● **Problem details**
Please find every line of the listing below where "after" occurs and copy it.

━━━━━━━━━━━━━━━━

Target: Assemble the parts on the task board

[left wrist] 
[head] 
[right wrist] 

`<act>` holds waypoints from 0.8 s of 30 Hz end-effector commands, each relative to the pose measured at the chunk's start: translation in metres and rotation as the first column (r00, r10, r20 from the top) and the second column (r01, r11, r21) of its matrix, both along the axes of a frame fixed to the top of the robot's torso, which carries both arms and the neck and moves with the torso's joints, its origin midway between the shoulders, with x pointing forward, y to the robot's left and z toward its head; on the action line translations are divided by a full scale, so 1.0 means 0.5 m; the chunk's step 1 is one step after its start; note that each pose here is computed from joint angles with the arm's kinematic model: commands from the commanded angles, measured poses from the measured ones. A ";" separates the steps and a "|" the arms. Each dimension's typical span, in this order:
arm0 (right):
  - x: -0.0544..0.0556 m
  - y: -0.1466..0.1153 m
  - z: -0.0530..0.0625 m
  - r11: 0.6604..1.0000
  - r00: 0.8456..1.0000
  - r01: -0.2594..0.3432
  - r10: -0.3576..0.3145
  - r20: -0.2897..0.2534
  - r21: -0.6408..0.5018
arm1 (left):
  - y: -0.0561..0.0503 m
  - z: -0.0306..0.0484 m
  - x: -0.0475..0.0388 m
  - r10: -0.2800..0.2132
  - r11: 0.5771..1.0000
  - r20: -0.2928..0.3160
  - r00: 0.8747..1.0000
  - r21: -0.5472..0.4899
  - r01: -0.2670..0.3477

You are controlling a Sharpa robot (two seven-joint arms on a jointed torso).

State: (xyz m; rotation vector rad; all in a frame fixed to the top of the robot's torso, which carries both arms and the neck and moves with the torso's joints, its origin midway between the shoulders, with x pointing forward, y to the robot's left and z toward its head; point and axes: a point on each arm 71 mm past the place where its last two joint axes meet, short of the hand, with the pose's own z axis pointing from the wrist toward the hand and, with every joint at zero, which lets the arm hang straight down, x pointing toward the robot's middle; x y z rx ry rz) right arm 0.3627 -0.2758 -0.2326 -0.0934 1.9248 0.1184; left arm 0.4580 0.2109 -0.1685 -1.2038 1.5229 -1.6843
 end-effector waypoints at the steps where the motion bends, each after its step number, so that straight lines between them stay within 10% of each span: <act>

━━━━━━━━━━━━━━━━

● **Result of this exercise**
`<act>` holds waypoints from 0.8 s of 30 Hz end-effector commands, each relative to the pose measured at the chunk's start: translation in metres and rotation as the first column (r00, r10, r20 from the top) and the second column (r01, r11, r21) of its matrix, both along the axes of a frame fixed to the top of the robot's torso, which carries both arms and the neck and moves with the torso's joints, its origin midway between the shoulders, with x pointing forward, y to the robot's left and z toward its head; on the action line translations are divided by a full scale, so 1.0 means 0.5 m; the chunk's step 1 is one step after its start; note that each pose here is computed from joint angles with the arm's kinematic model: commands from the commanded angles, measured poses from the measured ones. A ";" separates the steps and a "|" the arms. Each dimension's typical span, in this order:
 end-effector waypoints at the steps where the motion bends, each after its step number, so that straight lines between them stay within 10% of each span: <act>

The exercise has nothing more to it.